Most of the reforms that you mention here had the effect of changing relatively minor things about government. The recall, for example, is rarely used. The initiative is very important, but only in a few states. It does not greatly change the nature of democracy for the country as a whole. The direct election of senators is quite important, but does not reach the revolutionary importance of giving women the vote.
Giving women the vote was important for at least two reasons. First, it made America a more just society. It was simply wrong for us to deny women the vote and rectifying that mistake was one of the most important things that could have happened in American history. Second, it has helped to change American society. When women got the vote, they moved along the path to greater equality and a more important role in society. Enfranchising women helped to change our society and to bring about the more nearly equal society that we now have. For this reason, I see the 19th Amendment as the most important of these reforms.
It's tough to identify just one amendment or change that I would consider the most important of the Progressive movement, but if I had to pick one, I would say bringing about direct primaries. I think allowing the people, rather than the party, select the candidate best symbolizes what the era was about.

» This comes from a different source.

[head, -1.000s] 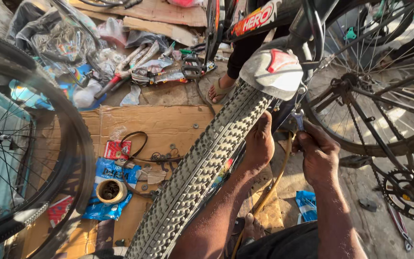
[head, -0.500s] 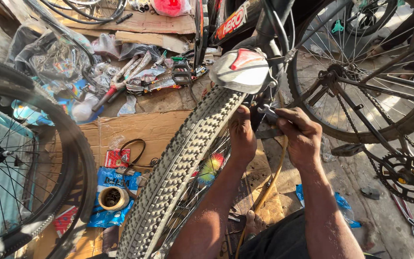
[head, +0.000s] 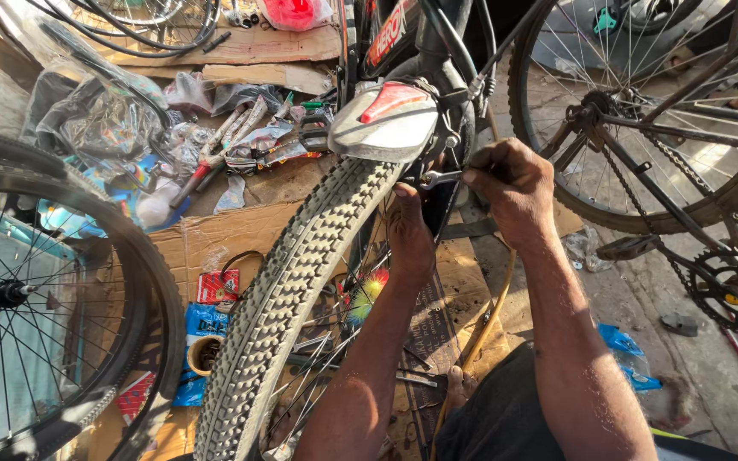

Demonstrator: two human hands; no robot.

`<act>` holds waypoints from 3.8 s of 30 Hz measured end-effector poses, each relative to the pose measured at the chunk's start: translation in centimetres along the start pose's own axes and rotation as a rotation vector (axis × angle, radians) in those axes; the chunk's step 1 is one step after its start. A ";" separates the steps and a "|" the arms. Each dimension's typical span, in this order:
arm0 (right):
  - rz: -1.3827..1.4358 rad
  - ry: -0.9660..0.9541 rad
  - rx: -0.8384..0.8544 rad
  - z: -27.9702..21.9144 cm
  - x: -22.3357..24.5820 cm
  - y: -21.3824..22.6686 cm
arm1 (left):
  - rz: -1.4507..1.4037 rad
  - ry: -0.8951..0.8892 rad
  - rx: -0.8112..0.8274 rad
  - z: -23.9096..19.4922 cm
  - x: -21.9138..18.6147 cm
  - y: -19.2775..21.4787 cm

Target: The person uses a wrench to tighten bolts on the front brake caliper of a bicycle. They then use a screwdriver to adjust the brake cable tension and test the brake lever. The person continues to adjust the brake pads and cable tension to ensure proper alignment and function.

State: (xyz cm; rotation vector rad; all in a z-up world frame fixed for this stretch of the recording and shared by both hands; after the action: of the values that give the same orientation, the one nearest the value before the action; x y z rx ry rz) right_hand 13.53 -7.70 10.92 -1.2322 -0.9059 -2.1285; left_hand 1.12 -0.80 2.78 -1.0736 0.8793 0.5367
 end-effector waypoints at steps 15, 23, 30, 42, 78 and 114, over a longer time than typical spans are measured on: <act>-0.024 -0.022 -0.057 -0.3 -0.6 -0.7 | 0.065 -0.125 0.063 0.1 -0.4 -0.2; -0.233 0.126 -0.142 -0.7 -0.3 -0.7 | -0.163 -0.072 0.142 -0.1 1.0 0.7; -0.173 -0.045 0.052 -4.6 0.0 -1.4 | 0.664 -0.641 0.145 0.8 4.2 3.0; -0.497 0.402 0.381 -7.6 7.1 -1.3 | 0.231 -0.211 0.038 0.9 2.4 1.8; 0.370 -0.431 0.011 -6.2 -1.6 -0.8 | 0.172 0.018 -0.154 0.0 -1.6 0.9; 0.396 -0.463 0.161 -4.9 -4.4 -2.7 | 0.089 -0.050 -0.191 1.4 -3.1 -1.4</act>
State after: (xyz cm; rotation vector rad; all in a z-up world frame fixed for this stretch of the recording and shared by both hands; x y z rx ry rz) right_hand 10.95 -9.22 4.44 -1.6912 -0.9025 -1.4613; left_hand 0.90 -0.03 6.39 -1.1927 0.8469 0.7299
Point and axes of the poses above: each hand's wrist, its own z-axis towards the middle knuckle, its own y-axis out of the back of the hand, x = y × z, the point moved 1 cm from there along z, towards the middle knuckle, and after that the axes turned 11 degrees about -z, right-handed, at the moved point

When I think of the Progressive movement, I think of a time where government was being reformed, and corruption in high places was being weeded out. With direct primaries, the control of those who had money or significant political pull was diminished, and in place the common folk had a greater say. Though the effects of direct primaries were not fully realized, especially on the federal stage, for years, direct primaries paved the way for a candidate to be representative of the people, rather than the political machine.
As an example of why direct primaries are significant, I want to point to the 1912 US Election. The Republican primary pitted incumbent William Taft against former President Theodore Roosevelt. Only thirteen states actually had primaries that allowed citizens to vote for their preferred candidate, and Roosevelt was overwhelmingly favored over Taft. However, as the current President, Taft had the backing of many political organizations, thus allowing Taft to get the Republican nomination, despite his unpopularity. This is something that wouldn't be able to happen in politics today, and if direct primaries were fully implemented in 1912, Roosevelt wins the nominee, and probably the presidency.
As a side note, the most important action of the ones you listed above may very well be the 19th amendment, permitting women to vote. However, the reason I didn't state that as what I feel is the most important event is due to the fact that I consider it more of a human rights victory, than a political one that would change government and weed corruption. Reform in government was something that was a huge rallying cry in during the movement, whereas the fight for womens' suffrage was something that had lasted before that. In addition, the 19th amendment was enacted in 1920, right at the end of the Progressive Era.